#### Exercise instructions
Print the lines of the listing below verbatim from its first line through the line bearing "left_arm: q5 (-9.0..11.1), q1". Any pictures are to be omitted.

Segment Start: Data shown

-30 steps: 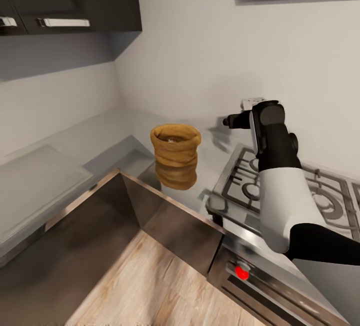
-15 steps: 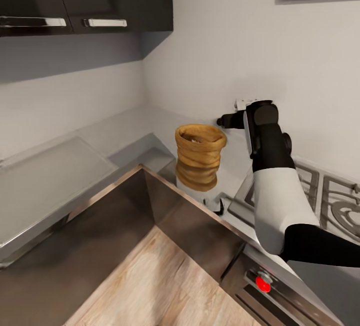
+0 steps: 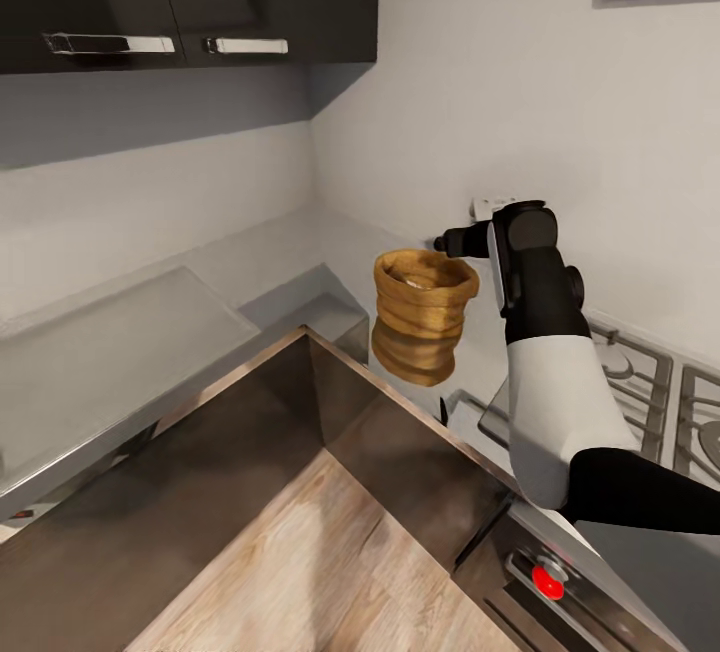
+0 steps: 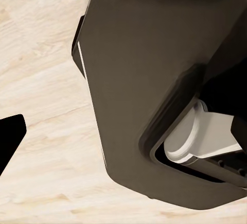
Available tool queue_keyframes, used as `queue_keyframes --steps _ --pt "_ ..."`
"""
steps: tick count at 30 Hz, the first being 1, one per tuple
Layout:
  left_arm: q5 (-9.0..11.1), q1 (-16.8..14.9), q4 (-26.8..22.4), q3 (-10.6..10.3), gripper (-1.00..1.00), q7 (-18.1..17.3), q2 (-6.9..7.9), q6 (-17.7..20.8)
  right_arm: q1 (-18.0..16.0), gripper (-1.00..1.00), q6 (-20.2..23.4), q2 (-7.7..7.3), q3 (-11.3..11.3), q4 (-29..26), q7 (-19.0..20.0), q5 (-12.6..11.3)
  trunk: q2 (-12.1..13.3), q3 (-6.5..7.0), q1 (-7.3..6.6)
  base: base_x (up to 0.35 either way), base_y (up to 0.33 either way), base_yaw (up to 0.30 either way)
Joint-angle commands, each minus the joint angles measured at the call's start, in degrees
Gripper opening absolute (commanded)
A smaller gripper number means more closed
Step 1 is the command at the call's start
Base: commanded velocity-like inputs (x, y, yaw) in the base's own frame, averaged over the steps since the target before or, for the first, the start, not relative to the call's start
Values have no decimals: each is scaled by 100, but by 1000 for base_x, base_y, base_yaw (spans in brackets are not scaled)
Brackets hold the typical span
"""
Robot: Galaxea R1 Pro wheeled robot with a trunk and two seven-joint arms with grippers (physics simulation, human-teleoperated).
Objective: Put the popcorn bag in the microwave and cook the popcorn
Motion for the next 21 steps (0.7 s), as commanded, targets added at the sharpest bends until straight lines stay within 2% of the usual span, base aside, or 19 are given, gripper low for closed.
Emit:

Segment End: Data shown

#### Result of this exercise
-30 steps: 
-15 steps: 
+0 steps: 
+0 steps: 
Available tool queue_keyframes, used as `queue_keyframes --steps _ --pt "_ ..."`
"""
steps: tick count at 30 Hz, the first being 1, one per tuple
Layout:
  left_arm: q5 (-9.0..11.1), q1 (-16.8..14.9), q4 (-26.8..22.4), q3 (-10.6..10.3), gripper (-1.00..1.00), q7 (-18.1..17.3), q2 (-6.9..7.9), q6 (-17.7..20.8)

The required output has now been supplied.